The Fraerling looked at the others, and Gindal swore. Force Commander Nobre turned to Ekrn.

“If this is true—if—we have to rescue them. The Tallguard will do it. This—will not go unpunished. It also seems like some of the reports of cities under attack are false. That’s what threw my settlements into a panic.”

“Paeth is not lying. We need forces now.”

“We’ll send them.”

Perorn promised Ekrn gravely. However, the Reiryul Fraerling pointed an accusing finger at the Seelda Fraerling.

“Wait. They’re not from our city. I don’t know where they’re from, but it’s not a settlement. They worked with the Nagas on this plan to find our city—they pretended to be fleeing, and when we took them in, they led the Tallfolk right to our door.

Ekrn saw Gindal load a normal crossbow bolt, and everyone turned to the seven surviving Fraerlings. Their leader sneered at Ekrn as Gindal glared at her.
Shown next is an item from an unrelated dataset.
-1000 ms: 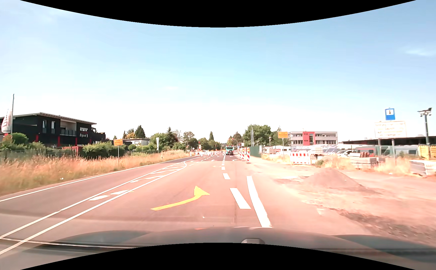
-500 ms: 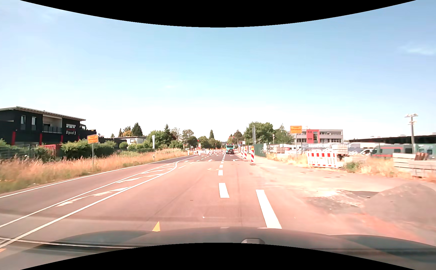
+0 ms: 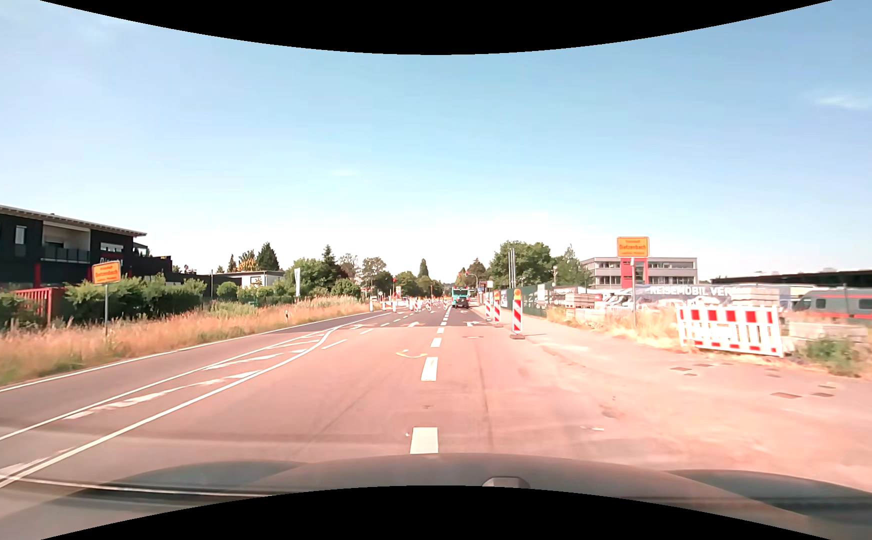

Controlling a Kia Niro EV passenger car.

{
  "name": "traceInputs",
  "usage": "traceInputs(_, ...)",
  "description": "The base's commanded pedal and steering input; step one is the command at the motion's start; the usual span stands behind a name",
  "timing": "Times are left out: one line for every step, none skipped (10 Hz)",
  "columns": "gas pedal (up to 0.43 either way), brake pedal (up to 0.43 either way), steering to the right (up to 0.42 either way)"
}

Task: Follow the waypoints while adhering to traffic rules and regulations

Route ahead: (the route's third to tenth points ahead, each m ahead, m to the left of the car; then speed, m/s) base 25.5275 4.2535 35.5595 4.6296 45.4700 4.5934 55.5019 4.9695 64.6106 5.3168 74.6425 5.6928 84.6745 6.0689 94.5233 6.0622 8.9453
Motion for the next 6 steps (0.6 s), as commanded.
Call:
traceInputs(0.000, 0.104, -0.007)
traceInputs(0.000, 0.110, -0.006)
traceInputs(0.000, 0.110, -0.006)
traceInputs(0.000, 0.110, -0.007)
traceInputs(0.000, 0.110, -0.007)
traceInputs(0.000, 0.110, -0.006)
“What’s your reason? Answer, before I lose my temper.”

“Careful…we need to interrogate them.”

Perorn cautioned Gindal as he aimed at one of the seven Fraerlings. In response, the [Explorer] aimed right between the Fraerling’s legs. Yet the female Fraerling garbed in silk still looked defiant.

“You haughty cityfolk think you’re all of our kind. You d—”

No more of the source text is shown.